Aim: Ozone is a main component of secondary pollutants of vehicle exhausts, and ozone exposure to children in urban areas may be associated with the development of asthma. However, little is known about the mechanism(s) by which ozone affects human airway epithelium and subsequent airway inflammation.
Methods: Human bronchial epithelial cells were exposed to ozone at 0.16 mg/m(3) for varying periods. The concentrations of IL-1 and IL-6 secreted by the cells were measured by enzyme-linked immunosorbent assay (ELISA) and the contents of intracellular malondialdehyde (MDA) were determined. Furthermore, the conditional medium from the ozone-exposed cells was examined for stimulating human peripheral T lymphocytes from asthmatic patients and healthy subjects, and the production of cytokines was characterized by ELISA and quantitative real-time polymerase chain reaction (RT-PCR).

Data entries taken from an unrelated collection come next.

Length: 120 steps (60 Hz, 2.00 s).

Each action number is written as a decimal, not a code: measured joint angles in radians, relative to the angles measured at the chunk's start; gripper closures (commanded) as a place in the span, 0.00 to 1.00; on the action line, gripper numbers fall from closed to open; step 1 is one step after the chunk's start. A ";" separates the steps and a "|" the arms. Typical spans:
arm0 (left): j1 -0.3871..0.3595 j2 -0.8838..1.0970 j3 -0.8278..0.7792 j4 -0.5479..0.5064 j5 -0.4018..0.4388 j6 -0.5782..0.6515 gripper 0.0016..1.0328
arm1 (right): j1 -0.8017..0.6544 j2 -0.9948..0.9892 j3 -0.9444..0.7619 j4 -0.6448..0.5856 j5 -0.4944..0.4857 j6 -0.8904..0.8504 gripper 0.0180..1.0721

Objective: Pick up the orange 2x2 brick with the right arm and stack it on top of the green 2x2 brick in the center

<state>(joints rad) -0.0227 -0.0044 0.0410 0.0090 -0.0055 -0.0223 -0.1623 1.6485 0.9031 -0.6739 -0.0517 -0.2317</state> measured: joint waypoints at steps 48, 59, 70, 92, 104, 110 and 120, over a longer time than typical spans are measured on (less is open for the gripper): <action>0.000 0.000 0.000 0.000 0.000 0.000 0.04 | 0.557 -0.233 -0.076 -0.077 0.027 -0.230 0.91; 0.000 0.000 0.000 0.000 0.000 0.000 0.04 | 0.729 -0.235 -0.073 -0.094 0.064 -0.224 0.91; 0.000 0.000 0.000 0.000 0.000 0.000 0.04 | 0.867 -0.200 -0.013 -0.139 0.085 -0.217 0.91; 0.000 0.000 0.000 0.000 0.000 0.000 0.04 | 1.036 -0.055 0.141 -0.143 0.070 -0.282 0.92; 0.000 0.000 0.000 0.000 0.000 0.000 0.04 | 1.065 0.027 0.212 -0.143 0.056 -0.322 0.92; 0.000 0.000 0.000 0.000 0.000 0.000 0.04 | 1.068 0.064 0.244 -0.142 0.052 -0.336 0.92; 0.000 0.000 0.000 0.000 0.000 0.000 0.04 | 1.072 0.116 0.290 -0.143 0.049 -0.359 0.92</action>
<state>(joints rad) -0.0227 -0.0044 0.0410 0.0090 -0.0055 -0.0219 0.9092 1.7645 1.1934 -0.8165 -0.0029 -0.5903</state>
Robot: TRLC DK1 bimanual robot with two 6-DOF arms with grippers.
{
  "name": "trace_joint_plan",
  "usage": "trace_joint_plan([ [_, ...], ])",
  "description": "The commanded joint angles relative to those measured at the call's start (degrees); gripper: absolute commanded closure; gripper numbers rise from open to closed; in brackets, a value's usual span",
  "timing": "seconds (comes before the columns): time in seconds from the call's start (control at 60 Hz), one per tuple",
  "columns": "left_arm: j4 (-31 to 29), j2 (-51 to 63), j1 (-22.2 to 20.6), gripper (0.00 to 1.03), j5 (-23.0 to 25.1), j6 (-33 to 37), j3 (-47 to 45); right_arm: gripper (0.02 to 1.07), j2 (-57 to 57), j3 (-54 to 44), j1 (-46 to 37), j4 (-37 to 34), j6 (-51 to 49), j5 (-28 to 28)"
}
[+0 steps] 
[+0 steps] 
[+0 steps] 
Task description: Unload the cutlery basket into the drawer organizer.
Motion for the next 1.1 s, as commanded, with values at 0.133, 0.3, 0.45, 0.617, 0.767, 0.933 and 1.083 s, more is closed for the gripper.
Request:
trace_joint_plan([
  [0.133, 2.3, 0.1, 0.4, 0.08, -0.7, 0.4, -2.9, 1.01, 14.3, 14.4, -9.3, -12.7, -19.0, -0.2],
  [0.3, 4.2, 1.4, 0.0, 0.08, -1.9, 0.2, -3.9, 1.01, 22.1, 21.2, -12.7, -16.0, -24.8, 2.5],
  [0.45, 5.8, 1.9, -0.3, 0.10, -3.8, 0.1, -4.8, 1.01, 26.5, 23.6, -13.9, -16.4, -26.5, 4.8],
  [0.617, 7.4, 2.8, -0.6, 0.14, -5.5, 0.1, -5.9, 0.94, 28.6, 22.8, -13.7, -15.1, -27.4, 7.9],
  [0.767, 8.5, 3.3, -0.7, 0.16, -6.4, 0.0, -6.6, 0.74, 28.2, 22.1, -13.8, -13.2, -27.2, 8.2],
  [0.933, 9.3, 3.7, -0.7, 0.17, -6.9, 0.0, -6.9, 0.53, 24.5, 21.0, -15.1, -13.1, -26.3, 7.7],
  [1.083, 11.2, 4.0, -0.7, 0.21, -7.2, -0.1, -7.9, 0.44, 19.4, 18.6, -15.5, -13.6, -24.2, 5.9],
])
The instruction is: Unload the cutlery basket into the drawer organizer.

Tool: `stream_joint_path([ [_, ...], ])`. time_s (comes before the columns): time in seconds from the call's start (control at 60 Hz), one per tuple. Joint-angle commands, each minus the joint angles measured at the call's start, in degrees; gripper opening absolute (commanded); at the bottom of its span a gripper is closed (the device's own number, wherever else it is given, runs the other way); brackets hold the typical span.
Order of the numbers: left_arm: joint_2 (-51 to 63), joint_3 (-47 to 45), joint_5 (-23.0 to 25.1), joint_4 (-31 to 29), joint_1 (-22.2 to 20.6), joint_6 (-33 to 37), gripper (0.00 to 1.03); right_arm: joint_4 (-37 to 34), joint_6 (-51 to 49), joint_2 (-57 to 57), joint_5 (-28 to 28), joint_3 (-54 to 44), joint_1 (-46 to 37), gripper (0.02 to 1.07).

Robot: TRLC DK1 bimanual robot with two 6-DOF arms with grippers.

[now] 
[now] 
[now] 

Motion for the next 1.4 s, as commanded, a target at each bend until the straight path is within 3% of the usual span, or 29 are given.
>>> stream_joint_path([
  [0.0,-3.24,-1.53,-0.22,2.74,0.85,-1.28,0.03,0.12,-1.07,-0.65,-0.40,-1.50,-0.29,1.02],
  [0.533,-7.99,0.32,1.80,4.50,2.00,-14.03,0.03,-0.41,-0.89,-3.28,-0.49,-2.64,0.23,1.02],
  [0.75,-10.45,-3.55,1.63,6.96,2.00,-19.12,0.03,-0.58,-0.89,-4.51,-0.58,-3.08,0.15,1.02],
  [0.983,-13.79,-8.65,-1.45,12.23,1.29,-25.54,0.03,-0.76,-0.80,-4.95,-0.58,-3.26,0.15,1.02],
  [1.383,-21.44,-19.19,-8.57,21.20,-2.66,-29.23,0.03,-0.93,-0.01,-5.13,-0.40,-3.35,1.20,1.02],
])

Results: Ozone stimulated the IL-1 and IL-6 production by BEAS-2B cells and its stimulatory effects were time dependent. Furthermore, ozone exposure significantly increased the levels of MDA in BEAS-2B cells, as compared with that of the cells without ozone exposure, in a time-dependent manner. In addition, the conditional medium from the cells exposed to ozone, but not control condition medium, significantly increased the relative levels of IL-1 mRNA transcripts in human peripheral T lymphocytes from asthmatic patients, but not healthy subjects. However, the conditional medium did not induce significantly increased levels of IL-2 production by peripheral T cells.
Conclusions: Our data indicated that exposure to low levels of ozone for a short period induced increases in the pro-inflammatory markers and oxidative stress in epithelial cells, which might contribute to airway inflammation particularly in asthmatic children.